As a fairly new U.S. immigrant to Portugal (9 months), I believe discovering the people who resonate with our values and interests and would make compatible friends can often elude us in our new life in a new country. The general go-to for meeting people are organized cocktail and dinner events, with the commonality that everybody has to eat. But this is a pretty low bar when seeking compatibility me thinks:) And as new residents who want to establish local friendships mixing it up with tourists is a non-starter.
When I got here I knew that I most love to be around people who are called to go deeper in relationship with themselves so that they can invite meaningful and authentic connections with others. This means making the effort and taking the time to deconstruct old beliefs and discuss our deepest desires and irksome challenges. LaDonna's writing exemplifies deep diving into the wonderment of life. Often when I read her, I muse that, "I would like to sit down and discuss this with her."
There's a FB page called "Portugal Conscious Community and Events" which has a lovely melange of gatherings for meeting and being in community with others. Yes, some of it can get "woo-woo" but you pick-and-choose. And in an effort to invite more of what I want in my life here, I created a page more specific to the Western Algarve: Lagos Portugal Conscious Community & Events. If this calls to you and you're in this neck of the woods, I invite you to connect! (I hope it's ok that I mention this?).
Thank you LaDonna for your beautiful insights embraced in spectacular prose! I feel Tippeee and will act on it.
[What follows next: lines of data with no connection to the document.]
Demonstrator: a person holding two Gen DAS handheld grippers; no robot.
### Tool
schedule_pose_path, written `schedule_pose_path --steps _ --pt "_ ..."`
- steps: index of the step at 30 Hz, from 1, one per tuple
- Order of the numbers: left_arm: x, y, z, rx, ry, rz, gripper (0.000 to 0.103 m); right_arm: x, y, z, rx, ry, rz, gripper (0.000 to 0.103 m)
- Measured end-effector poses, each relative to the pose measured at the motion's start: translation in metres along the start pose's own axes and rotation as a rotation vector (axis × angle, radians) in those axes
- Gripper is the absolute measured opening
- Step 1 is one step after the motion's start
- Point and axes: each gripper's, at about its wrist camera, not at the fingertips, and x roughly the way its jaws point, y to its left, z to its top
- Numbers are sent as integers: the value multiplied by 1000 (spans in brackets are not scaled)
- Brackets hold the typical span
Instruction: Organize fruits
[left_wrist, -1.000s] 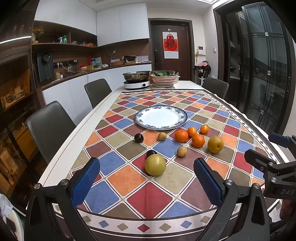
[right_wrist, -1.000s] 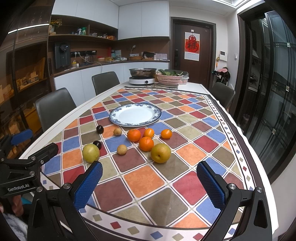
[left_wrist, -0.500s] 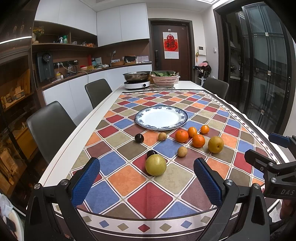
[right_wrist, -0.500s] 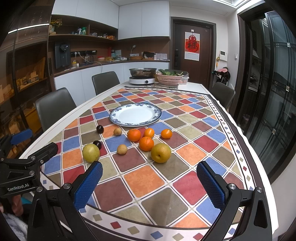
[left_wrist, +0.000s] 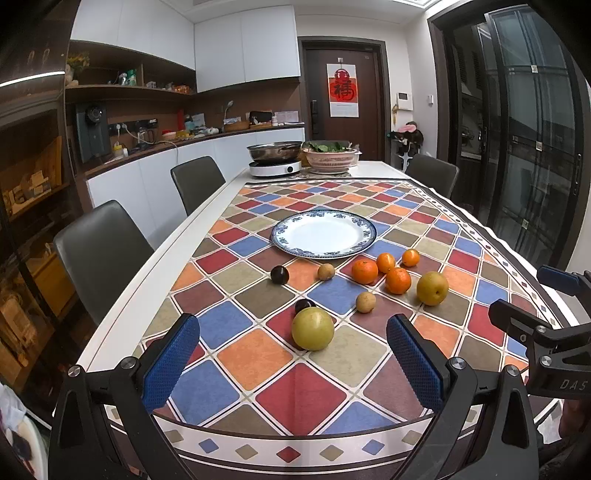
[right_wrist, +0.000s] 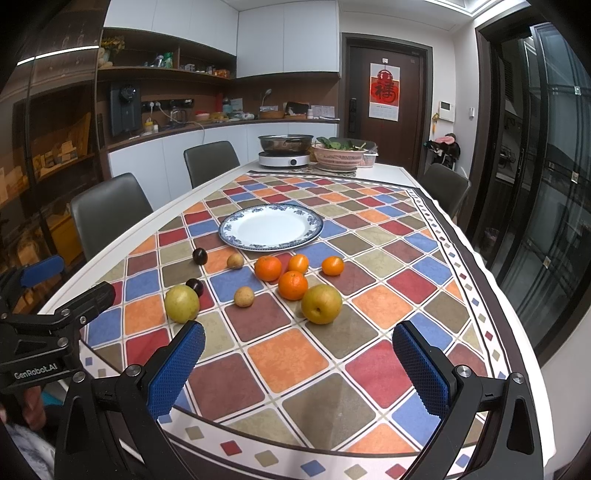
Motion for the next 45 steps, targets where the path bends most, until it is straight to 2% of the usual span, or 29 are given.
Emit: schedule_pose_path --steps 10,26,40,45 --pt "5 18 4 -6 19 6 103 5 1 -1 0 16 3 102" --pt "36 5 5 55 70 19 103 37 -3 3 -12 118 29 102" --pt "93 7 8 42 211 -43 103 92 -4 15 -59 211 34 102" --pt "111 8 4 25 265 -72 99 111 -5 17 -54 235 27 102"
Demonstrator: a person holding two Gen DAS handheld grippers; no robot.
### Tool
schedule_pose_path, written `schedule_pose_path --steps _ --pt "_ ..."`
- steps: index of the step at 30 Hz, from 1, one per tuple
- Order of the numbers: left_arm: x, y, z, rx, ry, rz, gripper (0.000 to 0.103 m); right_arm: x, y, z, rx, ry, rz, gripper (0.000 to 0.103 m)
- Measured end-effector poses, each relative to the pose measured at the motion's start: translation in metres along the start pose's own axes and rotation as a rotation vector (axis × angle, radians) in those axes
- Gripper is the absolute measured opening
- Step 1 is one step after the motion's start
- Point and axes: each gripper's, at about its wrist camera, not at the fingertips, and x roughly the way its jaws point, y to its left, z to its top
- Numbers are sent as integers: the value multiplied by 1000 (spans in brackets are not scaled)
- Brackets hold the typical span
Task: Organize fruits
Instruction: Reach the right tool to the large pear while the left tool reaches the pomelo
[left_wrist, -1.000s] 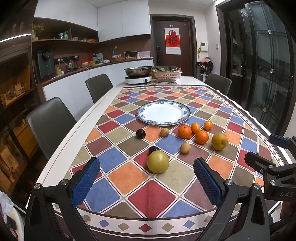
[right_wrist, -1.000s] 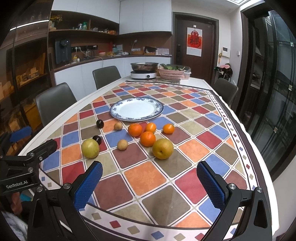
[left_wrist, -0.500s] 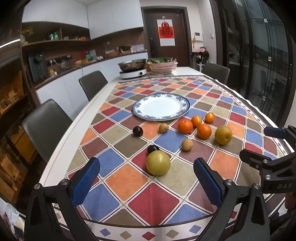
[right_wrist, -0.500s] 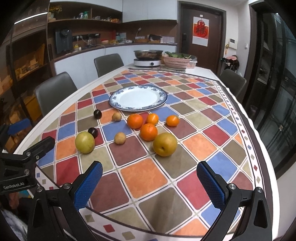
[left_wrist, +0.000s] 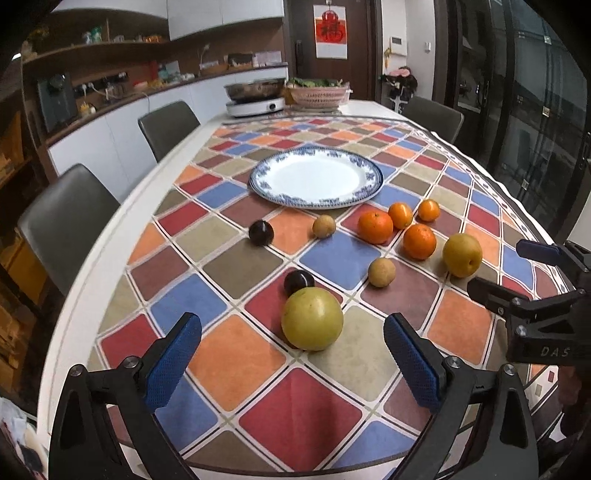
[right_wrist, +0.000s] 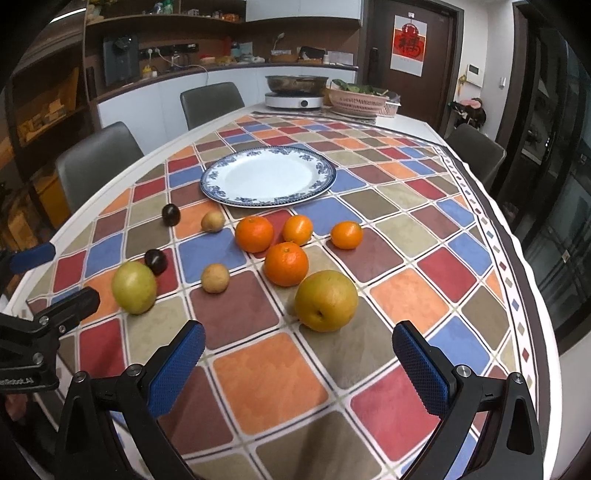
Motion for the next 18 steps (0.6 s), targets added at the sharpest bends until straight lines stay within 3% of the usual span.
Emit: schedule_pose_path --steps 18 --pt "44 0 0 -12 117 -62 75 48 -13 8 22 90 -38 78"
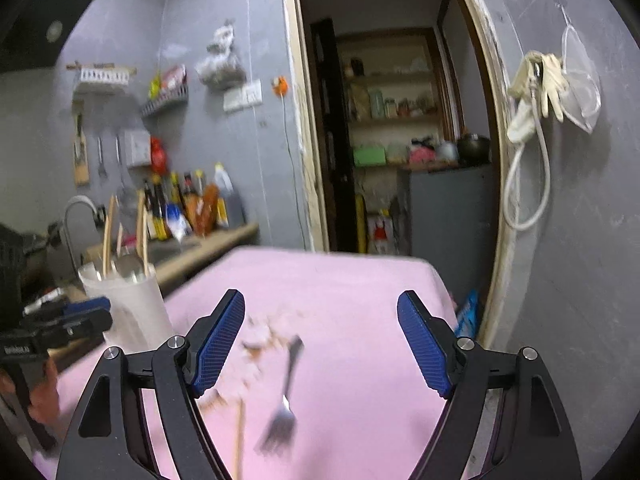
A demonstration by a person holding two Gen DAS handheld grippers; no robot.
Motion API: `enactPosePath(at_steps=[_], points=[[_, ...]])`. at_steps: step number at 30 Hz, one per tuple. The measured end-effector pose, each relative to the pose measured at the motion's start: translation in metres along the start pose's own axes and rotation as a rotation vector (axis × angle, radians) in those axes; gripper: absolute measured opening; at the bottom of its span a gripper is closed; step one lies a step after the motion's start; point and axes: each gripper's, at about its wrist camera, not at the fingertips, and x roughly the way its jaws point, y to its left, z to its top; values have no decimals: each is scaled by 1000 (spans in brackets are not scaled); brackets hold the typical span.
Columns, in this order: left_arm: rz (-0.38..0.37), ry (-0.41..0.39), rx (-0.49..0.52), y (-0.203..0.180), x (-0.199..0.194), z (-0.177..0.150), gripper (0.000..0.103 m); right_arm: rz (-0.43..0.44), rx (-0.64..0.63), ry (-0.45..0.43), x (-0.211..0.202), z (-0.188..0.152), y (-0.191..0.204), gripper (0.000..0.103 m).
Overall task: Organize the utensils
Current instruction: 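Return the right tool over the steel fork while the left tool approaches the last chopstick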
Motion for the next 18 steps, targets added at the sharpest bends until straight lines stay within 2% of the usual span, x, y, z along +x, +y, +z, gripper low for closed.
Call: enactPosePath(at_steps=[6, 9, 18], points=[[-72, 209, -20, -20, 33, -11, 78, 1, 9, 112, -2, -24, -20, 78], [-86, 286, -30, -26, 47, -14, 75, 24, 27, 166, 3, -32, -27, 73], [-116, 467, -42, -32, 86, -21, 42, 132, 32, 350, 45, -43, -30, 47]])
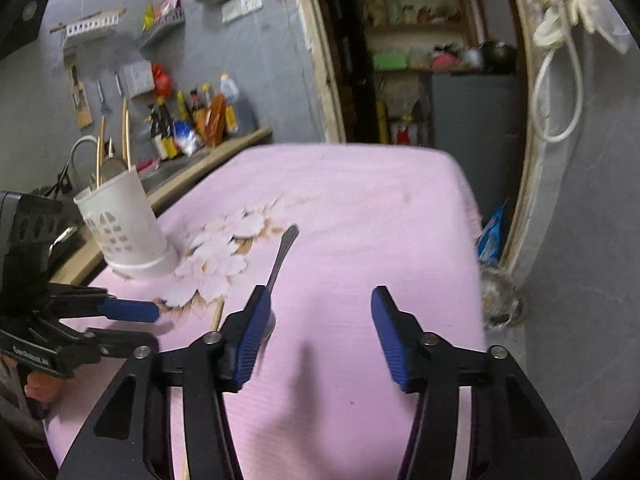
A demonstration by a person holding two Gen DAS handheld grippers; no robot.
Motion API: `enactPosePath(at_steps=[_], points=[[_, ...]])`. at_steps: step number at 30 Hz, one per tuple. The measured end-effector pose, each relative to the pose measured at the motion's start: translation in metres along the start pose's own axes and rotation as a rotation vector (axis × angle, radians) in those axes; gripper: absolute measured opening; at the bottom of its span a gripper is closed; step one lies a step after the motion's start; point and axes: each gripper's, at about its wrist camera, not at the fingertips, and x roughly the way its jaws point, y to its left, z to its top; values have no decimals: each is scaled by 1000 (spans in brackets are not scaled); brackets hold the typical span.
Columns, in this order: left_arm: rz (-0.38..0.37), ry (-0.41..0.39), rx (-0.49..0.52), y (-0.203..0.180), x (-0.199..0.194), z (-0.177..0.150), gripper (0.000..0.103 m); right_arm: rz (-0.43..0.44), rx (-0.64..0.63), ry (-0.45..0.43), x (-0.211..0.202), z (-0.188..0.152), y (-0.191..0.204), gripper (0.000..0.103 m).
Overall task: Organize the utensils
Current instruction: 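Return the right tool over the steel fork while the left tool approaches the last chopstick, then close the right tool on the fork handle while the left tool closes beside the chopstick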
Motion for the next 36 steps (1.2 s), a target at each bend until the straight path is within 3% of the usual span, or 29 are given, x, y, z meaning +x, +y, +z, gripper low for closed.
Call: enactPosePath(at_steps=[4, 9, 13, 21, 27, 31, 33, 36], points=[[-15, 71, -37, 4, 21, 7, 31, 19, -23, 58, 16, 4, 1, 39], [-12, 76, -70, 10, 31, 19, 28, 51, -38, 116, 33, 11, 0, 29], [28, 69, -69, 12, 36, 23, 13, 90, -45, 165, 49, 20, 0, 23], [9, 62, -102, 19, 36, 21, 11, 145, -93, 270, 85, 32, 16, 22], [15, 56, -95, 14, 37, 21, 10, 128, -146, 327, 97, 34, 28, 22], [25, 55, -99, 12, 39, 22, 7, 89, -196, 348, 98, 31, 35, 9], [31, 53, -97, 13, 37, 22, 0, 77, -200, 348, 94, 28, 35, 7], [57, 57, -90, 15, 37, 25, 0, 59, -198, 340, 82, 22, 30, 5]])
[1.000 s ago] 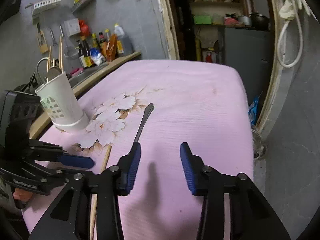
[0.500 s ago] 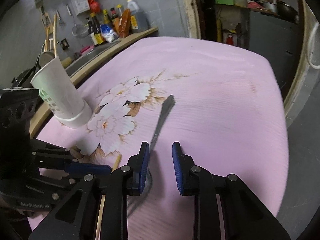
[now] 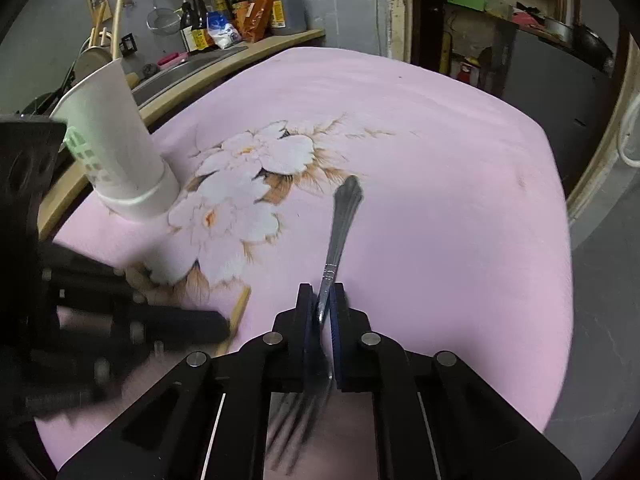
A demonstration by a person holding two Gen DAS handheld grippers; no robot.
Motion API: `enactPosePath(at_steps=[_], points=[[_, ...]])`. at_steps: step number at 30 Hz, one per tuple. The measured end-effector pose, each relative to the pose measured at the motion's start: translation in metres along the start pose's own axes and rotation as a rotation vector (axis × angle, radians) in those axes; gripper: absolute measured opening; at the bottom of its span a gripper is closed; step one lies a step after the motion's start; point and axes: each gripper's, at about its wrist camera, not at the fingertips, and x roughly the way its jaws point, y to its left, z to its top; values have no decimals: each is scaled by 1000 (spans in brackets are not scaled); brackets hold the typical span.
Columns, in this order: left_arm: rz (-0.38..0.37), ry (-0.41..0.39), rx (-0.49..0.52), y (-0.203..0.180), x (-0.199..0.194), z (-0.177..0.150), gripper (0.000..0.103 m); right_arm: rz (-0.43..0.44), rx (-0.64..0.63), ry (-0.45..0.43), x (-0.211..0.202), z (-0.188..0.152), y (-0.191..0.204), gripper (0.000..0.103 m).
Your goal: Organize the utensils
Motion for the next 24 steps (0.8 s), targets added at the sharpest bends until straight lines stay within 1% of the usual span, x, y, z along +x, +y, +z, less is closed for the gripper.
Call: enactPosePath(at_steps=[2, 4, 6, 8, 12, 14, 15, 16, 18, 21, 24], points=[[-12, 19, -16, 5, 3, 2, 0, -17, 12, -9, -9, -10, -3, 4], [-51, 33, -28, 8, 3, 1, 0, -38, 24, -20, -19, -20, -5, 3], [-118, 46, -51, 12, 0, 0, 0, -51, 49, -35, -31, -33, -7, 3], [-157, 47, -61, 11, -5, -4, 0, -77, 61, -45, -44, -49, -7, 3], [-197, 50, -45, 2, -10, -6, 0, -106, 102, -72, -67, -79, -8, 3], [-221, 63, -47, -4, -9, -4, 3, -113, 119, -85, -76, -91, -8, 4], [-226, 70, -52, -8, -7, -4, 8, -110, 132, -90, -80, -97, -9, 4], [-223, 78, -56, -9, -6, -3, 18, -108, 143, -94, -83, -101, -9, 4], [-208, 93, -71, -13, 2, 1, 30, -105, 160, -102, -87, -107, -10, 4], [-168, 106, -82, -21, 8, 5, 31, -108, 173, -112, -92, -113, -9, 4], [-79, 124, -61, -35, 11, 10, 31, -112, 182, -116, -92, -116, -7, 4]])
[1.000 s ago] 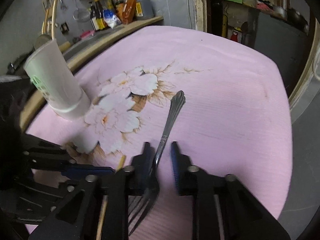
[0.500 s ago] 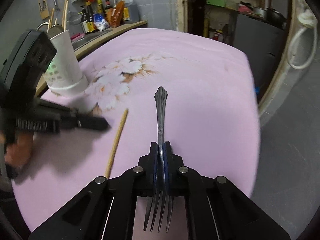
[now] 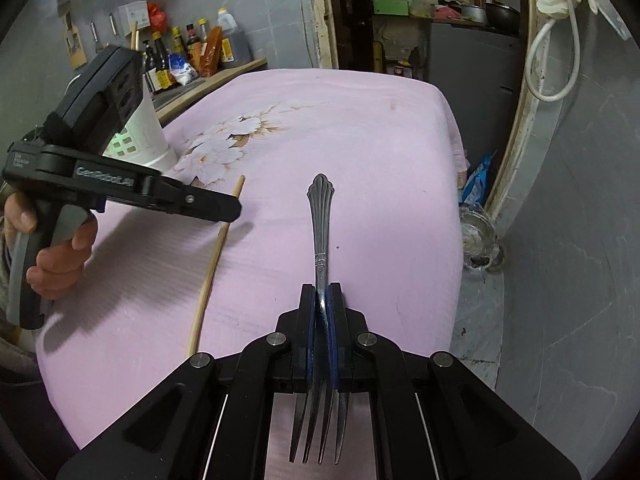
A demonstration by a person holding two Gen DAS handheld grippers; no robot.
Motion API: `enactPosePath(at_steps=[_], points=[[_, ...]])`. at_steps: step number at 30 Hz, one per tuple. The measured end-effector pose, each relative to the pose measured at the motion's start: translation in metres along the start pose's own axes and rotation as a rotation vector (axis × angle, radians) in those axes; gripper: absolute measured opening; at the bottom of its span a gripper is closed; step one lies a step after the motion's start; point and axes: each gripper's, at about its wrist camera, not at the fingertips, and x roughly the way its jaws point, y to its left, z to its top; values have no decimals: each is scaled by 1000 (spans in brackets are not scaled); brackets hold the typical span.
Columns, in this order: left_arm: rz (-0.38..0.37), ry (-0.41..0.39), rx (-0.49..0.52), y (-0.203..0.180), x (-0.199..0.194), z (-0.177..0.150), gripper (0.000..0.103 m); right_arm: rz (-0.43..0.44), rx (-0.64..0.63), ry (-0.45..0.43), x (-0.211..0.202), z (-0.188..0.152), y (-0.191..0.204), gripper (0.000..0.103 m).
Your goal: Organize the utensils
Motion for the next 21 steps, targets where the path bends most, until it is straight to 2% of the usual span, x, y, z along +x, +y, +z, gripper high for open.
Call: enactPosePath(at_steps=[1, 3, 9, 14, 17, 21], points=[[28, 3, 15, -5, 2, 1, 27, -2, 3, -1, 0, 0, 1, 4], [99, 6, 46, -13, 7, 1, 10, -9, 10, -5, -1, -1, 3, 4], [117, -11, 107, -14, 7, -4, 9, -17, 51, -13, -6, -13, 6, 4], [114, 41, 197, -10, 3, 0, 7, 3, 117, -19, -9, -24, 9, 4], [84, 80, 255, -3, -3, -3, 7, 18, 142, -13, -9, -26, 11, 5], [59, 106, 260, 3, -9, -8, 8, -12, 108, 12, -3, -18, 18, 6]])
Much of what you say resonates with me. However, the main difference is that, as I didn't marry until I was 41, I am reasonably self-sufficient. We have a small circle of acquaintances here and a couple of good friends. We enjoy spending time with new people, but then relax into our quiet routines. I went to coffee meet ups in Setúbal, but found it wearisome to have to tell my story over and over. I want to discuss more interesting topics, but then get the feeling we are not on the same wavelength. I am quite outspoken, but feel that I am expected to keep to the middle ground.
I realise that what I really enjoy these days are the simple pleasures - my house and garden, a nice meal out, an interesting drama on TV or a gripping novel, holidays both in Portugal and elsewhere, my hobbies and walking the dogs on a Spring morning with the scent of apple blossom in the air. As we walk, my husband and I can put the world to rights and offend no-one.
“Setúbal campus” - love it! Tipeee? Tipper, tipped, tippled ... I don’t get it, it’s a corundum for me, paywalls seem like obstacles, but I understand if .... no, I don’t understand. Should I leave or feel guilt if I read for free? Why do we write -art vs commerce? Sorry, so sorry
I love this analogy! College friends are often lifelong friends, and that’s what we hope to meet after our move.